The reasoning went sort of like this: If some anti-convulsants like Depakote and Tegretol are effective in bipolar disorder, then they all must be. (We are hearing something similar about another one, Topamax, although that one may conceivably pan out).

Of course, that is an illogical and invalid conclusion. It is also noteworthy than benzodiazepines like Valium and Klonopin are very effective anti-convulsants - in fact epilepsy was the initial FDA-approved indication for Klonopin - but no one seems to pushing the idea that benzo's are effective in bipolar disorder. They are generic!

Actually, studies later indicated Neruontin was in fact completely ineffective for bipolar disorder. Nonetheless, the existence of those studies has not stopped psychiatrists from continuing to use it, because clinically they see "results." The results they are seeing, however, have nothing to do with bipolar disorder.

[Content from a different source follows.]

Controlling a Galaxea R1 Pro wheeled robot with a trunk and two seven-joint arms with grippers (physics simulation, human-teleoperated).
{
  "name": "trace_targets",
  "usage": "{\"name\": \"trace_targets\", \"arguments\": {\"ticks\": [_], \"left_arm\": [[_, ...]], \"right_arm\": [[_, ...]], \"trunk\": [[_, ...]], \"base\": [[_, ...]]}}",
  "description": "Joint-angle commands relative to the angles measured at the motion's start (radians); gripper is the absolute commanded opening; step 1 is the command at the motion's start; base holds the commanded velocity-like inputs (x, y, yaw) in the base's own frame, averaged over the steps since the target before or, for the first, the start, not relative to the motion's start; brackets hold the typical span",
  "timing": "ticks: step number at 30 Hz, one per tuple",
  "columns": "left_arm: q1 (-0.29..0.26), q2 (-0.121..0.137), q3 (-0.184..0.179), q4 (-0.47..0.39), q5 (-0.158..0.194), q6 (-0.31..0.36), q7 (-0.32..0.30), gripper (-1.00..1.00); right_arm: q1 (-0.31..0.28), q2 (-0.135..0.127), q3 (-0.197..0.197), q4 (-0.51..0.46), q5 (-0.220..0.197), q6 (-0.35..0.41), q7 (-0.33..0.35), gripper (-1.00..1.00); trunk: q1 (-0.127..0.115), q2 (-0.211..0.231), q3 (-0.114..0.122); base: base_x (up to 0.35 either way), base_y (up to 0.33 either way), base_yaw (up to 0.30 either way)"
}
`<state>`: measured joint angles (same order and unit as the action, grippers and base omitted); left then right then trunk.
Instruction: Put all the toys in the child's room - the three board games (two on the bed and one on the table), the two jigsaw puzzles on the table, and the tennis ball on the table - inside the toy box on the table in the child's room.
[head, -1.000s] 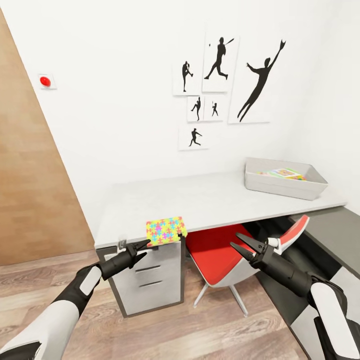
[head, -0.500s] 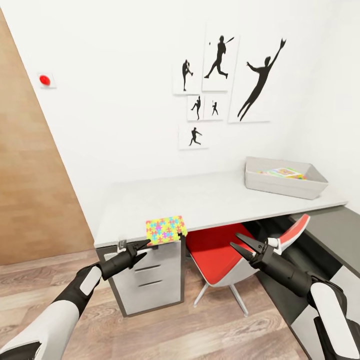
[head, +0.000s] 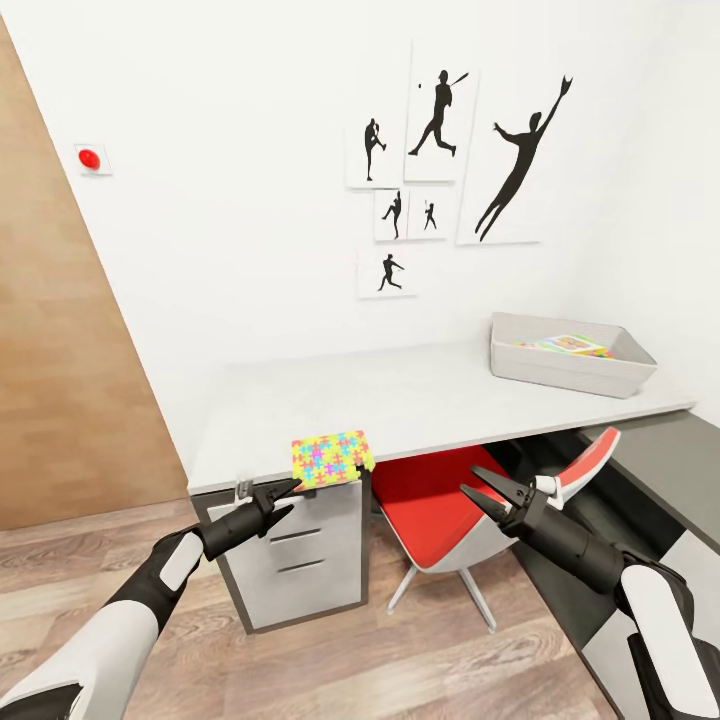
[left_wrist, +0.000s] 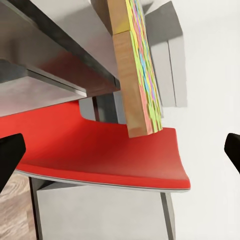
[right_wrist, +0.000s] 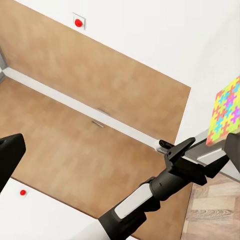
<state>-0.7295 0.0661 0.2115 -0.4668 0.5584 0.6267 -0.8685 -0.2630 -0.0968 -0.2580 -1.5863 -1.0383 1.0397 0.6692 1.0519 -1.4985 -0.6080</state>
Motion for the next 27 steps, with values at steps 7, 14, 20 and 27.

Neurontin is sedating. In fact, one of its main actions in the brain is to affect the neurotransmitter GABA, the very same neurotransmitter affected by benzodiazepines. Therefore, if you give it to a chronically agitated, moody patient whom you misdiagnose as bipolar, it seems to calm them down. Presto change-o, the drug "works."

Of course, after a while, the sedative effect is reduced and Neurontin does not work so well any more, but hey, who said anything about actually following these patients closely and asking a bunch of probing questions?